Il est vrai que sur ce point Bossuet tient souvent un tout autre langage qui n'a plus rien de commun avec celui de Lucrèce.

[41] Plutarque, Consol. à Apollonius.

[42] Cicéron, Lettres familières, IV, 5. Cicéron avait composé pour son propre usage un livre de la Consolation où il avait recueilli plusieurs exemples de personnes illustres parmi les Romains qui avaient perdu leur fils ou leur fille. Lettres à Atticus, XII, 14. Voir les lettres suivantes et les notes de V. Leclerc.

[43] Pensées, IV, 48.

[44] Oraison fun. de Henry de Gornay.

[45] Oraison fun. de Henriette d'Angleterre.

[46] XXI, 26.

[47] L'idée de Lucrèce se retrouve partout sous des aspects divers. Balzac, au XVIIe siècle, disait : Il n'y a que la première nuit, non plus que la première mort, qui ait mérité de l'étonnement et de la tristesse. Le calme que demande le poète se trouve dans ce beau mot de Descartes à ses amis qui assistaient à ses derniers moments : Êtes-vous donc étonnés de voir mourir des hommes ? De plus, dans toute société où il existe une grande inégalité de conditions, l'idée de l'égalité devant la mort sera bien reçue. De là ces lieux communs d'Horace : Pallida mors æquo pulsat pedo pauperum tabernas, regumque turres.
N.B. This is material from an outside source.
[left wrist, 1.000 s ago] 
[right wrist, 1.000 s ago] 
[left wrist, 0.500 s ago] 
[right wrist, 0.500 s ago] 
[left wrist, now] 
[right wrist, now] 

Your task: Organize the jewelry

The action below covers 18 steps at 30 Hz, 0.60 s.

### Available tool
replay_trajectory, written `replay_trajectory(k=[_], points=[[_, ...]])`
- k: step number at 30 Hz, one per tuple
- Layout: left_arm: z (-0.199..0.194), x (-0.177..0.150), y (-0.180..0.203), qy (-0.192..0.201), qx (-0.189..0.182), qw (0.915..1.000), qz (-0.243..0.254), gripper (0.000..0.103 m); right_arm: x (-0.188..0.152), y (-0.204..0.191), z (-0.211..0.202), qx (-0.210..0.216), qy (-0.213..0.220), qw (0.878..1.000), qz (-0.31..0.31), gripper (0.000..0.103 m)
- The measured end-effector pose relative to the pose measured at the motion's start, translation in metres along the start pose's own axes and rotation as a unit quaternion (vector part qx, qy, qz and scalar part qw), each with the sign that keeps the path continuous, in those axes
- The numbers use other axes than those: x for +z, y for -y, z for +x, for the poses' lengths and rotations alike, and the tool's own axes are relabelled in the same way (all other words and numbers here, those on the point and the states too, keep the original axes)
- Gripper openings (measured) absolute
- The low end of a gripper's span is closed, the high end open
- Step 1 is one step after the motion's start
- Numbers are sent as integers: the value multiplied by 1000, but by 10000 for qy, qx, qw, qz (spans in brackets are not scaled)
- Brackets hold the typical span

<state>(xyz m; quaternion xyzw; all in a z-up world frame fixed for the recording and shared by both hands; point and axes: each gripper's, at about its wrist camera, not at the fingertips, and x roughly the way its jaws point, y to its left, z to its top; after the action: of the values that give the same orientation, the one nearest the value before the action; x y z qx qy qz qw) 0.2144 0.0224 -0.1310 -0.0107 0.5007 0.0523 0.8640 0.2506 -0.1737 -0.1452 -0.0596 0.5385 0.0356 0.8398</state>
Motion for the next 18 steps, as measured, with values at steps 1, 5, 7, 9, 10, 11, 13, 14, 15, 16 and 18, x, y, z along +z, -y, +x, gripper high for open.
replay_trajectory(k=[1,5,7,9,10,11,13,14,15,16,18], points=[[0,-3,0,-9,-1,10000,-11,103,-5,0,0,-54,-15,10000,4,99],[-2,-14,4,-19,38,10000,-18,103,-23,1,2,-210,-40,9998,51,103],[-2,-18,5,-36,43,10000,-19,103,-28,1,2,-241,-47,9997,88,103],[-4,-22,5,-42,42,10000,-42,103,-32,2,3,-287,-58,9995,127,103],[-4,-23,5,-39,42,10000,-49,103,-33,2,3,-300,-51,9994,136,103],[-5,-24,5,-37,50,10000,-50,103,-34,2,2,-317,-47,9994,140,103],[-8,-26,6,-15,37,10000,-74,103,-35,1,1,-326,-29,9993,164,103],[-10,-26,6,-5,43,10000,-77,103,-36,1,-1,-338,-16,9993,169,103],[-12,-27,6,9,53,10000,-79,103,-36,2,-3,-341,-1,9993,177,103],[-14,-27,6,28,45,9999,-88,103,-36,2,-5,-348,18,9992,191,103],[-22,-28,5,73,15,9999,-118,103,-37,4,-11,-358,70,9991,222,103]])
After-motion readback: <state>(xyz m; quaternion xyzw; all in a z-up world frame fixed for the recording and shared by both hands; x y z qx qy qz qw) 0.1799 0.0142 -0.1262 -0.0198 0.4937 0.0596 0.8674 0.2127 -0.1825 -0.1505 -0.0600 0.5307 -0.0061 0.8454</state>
C'est aussi le fond des Dialogues des morts de Lucien. La Bruyère dit avec raison : Si de tous les hommes les uns mouraient, les autres non, ce serait une désolante affliction que de mourir. Quant à l'énumération des illustres trépassés, on la trouve partout, dans de vieux cantiques de l'Église, dans les profanes rêveries du poète Villon : Mais où est le preux Charlemaigne ! Hamlet s'enivre de ces noires réflexions : Alexandre est redevenu poussière, etc. Sait-on pourquoi ce genre de consolation ne sera jamais abandonné ? C'est qu'il n'en est pas beaucoup d'autres.

[48] Lycurgue, 27.

[49] Sénèque, dans son traité sur la Tranquillité de l'âme, ch. 2, a peint avec force cet ennui romain, ce dégoût de soi-même et cette inconstance furieuse qui selon les moralistes de tous les temps ne peut être fixée que par une foi philosophique ou religieuse. Omnis stultitia laborat fastidio sui. Sénèque, Lettres, 9. — Non contingit tranquillitas, nisi immutabile certumque jud icium adeptis. 25. — Ô homme, où courez-vous d'affaire en affaire, de distraction en distraction, de visite en visite, de trouble en trouble ? vous vous fuyez vous-même. Bossuet. De là vient que les hommes aiment tant le bruit et le remuement. Pascal.

[50] Psaume LXXVI, 6.

[51] Quid ait futurum eras fuge quærere. Odes, I, 9.

[52] Lucrèce parle exactement comme Pascal, qui dit : Quand je considère la petite durée de ma vie, absorbée dans l'éternité précédant et suivant... je m'effraye. (Édit. Navet, XXV, 46.) Seulement le poète ne s'effraye pas, il voit, au contraire, dans la tranquille éternité qui nous a précédés, l'image séduisante de l'éternité tranquille qui nous suivra :

Respire item quam nil ad nos ante acta vetustas

Temporis æterni fuerit, quam nascimur ante.

Hoc igitur speculum nobis natura futuri

Temporis exponit post mortem denique nostram.

Il semble répondre d'avance aux angoisses de Pascal :

Numquid ibi horribile apparet, num triste videtur...

(III, 970.)

[53] Nous en croyons un poète sincère de nos jours qui fut plus ou moins disciple de Lucrèce, et, ne pouvant emprisonner son âme dans une trop froide doctrine, s'en échappa avec ces beaux vers :

Quand Horace, Lucrèce et le vieil Épicure

Assis à mes côtés m'appelleraient heureux,

Et quand ces grands amants de l'antique nature

Me chanteraient la joie et le mépris des dieux,

Je leur dirais à tous : Quoi que nous puissions faire,

Je souffre, il est trop tard ; le monde s'est fait vieux.

Une immense espérance a traversé la terre,

Malgré nous vers le ciel il faut tourner les yeux.